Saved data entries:
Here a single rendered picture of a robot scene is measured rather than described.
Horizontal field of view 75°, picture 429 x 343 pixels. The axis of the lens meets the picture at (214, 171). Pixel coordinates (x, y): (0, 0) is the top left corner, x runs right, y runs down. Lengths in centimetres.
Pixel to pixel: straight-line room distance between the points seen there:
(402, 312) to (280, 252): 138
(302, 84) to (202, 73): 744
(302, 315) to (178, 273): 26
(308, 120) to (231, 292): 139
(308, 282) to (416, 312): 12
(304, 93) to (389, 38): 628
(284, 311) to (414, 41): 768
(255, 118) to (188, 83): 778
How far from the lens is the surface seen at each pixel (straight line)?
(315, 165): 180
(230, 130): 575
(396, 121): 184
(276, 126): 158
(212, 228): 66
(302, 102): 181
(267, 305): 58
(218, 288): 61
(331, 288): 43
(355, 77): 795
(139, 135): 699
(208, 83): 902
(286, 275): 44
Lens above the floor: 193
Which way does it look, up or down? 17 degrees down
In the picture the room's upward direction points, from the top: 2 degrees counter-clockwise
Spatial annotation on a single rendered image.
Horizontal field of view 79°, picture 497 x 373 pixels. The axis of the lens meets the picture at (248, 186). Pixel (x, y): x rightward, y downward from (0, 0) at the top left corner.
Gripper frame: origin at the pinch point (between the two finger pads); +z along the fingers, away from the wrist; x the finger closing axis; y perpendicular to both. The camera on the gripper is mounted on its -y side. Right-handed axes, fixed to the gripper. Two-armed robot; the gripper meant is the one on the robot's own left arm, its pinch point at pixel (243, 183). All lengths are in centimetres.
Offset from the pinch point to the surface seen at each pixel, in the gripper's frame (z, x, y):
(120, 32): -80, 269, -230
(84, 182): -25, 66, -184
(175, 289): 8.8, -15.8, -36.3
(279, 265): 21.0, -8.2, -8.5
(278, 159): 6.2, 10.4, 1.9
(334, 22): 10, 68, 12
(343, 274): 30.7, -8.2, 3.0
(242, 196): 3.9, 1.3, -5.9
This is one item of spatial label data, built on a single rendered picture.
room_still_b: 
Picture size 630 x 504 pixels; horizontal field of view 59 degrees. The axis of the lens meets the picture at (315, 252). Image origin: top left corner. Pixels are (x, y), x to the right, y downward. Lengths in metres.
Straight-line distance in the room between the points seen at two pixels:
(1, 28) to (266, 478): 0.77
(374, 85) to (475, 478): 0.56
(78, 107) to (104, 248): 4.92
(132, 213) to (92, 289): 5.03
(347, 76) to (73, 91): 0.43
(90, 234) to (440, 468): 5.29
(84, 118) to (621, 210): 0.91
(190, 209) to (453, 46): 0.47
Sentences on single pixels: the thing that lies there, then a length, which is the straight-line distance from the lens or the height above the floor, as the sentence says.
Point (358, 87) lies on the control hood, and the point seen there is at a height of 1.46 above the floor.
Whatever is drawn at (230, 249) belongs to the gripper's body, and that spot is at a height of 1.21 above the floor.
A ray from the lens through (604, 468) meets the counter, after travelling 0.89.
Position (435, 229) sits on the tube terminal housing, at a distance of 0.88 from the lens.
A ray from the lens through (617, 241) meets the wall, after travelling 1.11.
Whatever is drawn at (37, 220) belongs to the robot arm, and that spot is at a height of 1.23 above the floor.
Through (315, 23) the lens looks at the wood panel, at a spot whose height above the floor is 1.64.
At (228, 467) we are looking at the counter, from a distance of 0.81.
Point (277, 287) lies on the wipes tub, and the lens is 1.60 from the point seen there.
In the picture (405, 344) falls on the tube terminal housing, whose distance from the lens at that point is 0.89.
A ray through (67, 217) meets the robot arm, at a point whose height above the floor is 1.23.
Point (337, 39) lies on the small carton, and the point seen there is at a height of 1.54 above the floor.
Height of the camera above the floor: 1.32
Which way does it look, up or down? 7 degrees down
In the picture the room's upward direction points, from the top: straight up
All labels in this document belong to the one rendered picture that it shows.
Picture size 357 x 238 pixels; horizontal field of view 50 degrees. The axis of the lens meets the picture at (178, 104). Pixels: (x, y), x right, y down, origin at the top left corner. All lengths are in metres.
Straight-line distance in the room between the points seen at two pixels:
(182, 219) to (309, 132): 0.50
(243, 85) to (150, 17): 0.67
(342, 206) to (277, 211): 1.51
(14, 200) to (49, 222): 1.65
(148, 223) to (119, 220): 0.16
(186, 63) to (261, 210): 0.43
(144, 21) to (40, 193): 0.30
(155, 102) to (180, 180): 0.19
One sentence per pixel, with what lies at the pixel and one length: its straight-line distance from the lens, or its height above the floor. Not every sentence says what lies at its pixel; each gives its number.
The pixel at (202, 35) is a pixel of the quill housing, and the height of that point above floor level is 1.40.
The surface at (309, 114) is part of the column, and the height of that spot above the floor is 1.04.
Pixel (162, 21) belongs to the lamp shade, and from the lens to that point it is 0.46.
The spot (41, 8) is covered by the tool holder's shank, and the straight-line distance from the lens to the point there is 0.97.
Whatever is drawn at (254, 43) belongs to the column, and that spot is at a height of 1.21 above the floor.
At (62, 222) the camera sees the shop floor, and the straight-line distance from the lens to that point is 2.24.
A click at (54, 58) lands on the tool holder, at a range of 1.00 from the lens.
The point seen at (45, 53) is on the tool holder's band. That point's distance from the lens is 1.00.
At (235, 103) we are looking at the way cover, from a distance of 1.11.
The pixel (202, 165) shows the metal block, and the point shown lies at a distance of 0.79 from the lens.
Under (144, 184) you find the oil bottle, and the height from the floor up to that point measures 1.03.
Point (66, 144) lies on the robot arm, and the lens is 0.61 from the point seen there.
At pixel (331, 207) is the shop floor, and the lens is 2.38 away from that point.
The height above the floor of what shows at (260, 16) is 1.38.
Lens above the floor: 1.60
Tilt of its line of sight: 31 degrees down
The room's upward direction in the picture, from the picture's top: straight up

TASK DETAILS:
The required answer is a single number: the count of lines in the entries that hold the string "shows".

YOUR SOLUTION:
3